If you can take in the message behind the obsession for perfection, you’ll see that the most well-known restaurant brands - at their core - have some key elements to their success. If you work in an organization like Wolfgang Puck's, you can basically walk away with a PhD in branding. You just need to open your eyes to the lessons found in everyday activities.
Restaurant Brands Lesson #1: Always Protect the Brand
This should be the mantra of every restaurant owner, manager, and chef. It’s about the brand, not you. Even when you have a brand that is built around your name (like Wolfgang has), it’s still about the brand. Period.
When new concepts are in the conceptual phase, two of the key questions to ask are:
- "Will this enhance or diminish our primary brand?"
- "Is there enough market share available for us to play at the level we want?”
You never want to enter a market where you’re fighting for table scraps. Some restaurateurs have the false assumption that they’ll go in and create a market. On very rare occasions does that ever happen.
How you position your brand in the market segment will largely determine if your concept is a hit or miss. Even mega chefs like Wolfgang are not immune to a bad brand positioning in a market. His now closed Seattle restaurant named ObaChine was a PR nightmare due to a controversial portrait of a Chinese man clad in a servant’s jacket that spurred protests from the large Asian community. He found it was sometimes better to close for the good of the entire brand.
This happened again for Wolfgang back around 1993 with this concept called Eureka. The brewery/restaurant was back then very forward thinking and when a deal with Sam Adams did not materialize, Wolf thought it was better to protect the brand. “I’m not going to sell my house just to make beer,” he is quoted as saying to the LA Times.
Even back then, Wolfgang had a keen commitment to always protect the brand.
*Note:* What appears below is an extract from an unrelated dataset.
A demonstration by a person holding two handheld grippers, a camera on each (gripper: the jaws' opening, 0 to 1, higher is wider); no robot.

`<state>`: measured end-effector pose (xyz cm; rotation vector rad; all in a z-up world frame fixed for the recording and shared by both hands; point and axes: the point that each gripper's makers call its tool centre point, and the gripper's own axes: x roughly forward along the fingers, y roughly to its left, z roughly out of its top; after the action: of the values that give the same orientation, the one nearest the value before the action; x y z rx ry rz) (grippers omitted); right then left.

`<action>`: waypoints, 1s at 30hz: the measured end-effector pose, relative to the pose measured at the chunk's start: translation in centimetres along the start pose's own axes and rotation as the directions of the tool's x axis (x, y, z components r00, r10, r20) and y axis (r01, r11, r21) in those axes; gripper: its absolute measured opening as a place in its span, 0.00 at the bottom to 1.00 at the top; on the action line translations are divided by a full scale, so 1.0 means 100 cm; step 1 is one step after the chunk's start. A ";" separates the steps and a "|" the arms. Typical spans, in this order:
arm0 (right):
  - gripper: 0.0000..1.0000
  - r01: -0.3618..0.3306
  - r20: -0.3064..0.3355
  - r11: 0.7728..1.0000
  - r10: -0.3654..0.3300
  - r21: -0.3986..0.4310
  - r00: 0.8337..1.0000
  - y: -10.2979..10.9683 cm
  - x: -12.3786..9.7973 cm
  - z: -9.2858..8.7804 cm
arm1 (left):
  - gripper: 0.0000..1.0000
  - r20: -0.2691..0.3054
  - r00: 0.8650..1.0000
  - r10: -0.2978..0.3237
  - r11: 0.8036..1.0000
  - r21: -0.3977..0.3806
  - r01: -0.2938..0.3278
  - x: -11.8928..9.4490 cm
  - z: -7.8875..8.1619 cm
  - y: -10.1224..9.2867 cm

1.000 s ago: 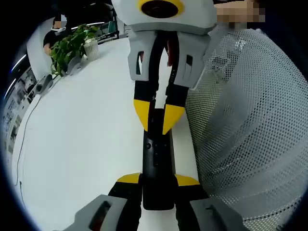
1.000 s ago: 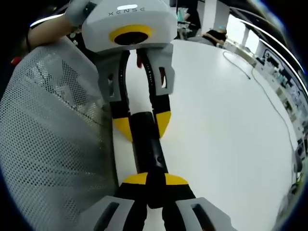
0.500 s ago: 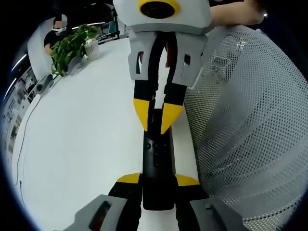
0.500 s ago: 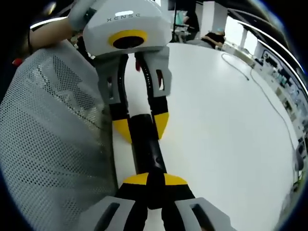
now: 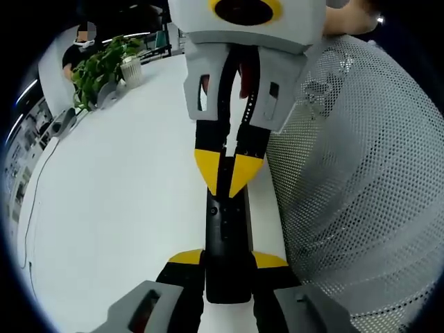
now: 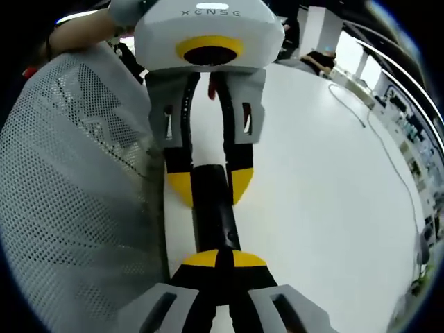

You'd be wise to have the same for your restaurant.
Restaurant Brands Lesson #2: Be Consistent
Great brands place consistency over creativity. When you work for an organization like Wolfgang Puck's, your ego will be tested. A lot of young and up-and-coming chefs think that the you walk into a company like Wolf’s and set the world on fire. Not so fast.
In Wolfgang’s organization, there is a policy that you’re not allowed to contribute recipes or ideas until you can flawlessly execute his menu - his way - consistently. For some ambitious chefs, that can be like knocking the wind out of someone. Pay your dues, follow directions, and replicate the food exactly the same way over, and over, and over again. In high level restaurants, repetition is the mother of all skills.
You have to understand the brands from a culinary viewpoint. What are the primary flavor profiles? Are there any cooking techniques or skills that must be mastered? Most restaurants communicate their brand identity through their menu. Remember, you must always protect the brand.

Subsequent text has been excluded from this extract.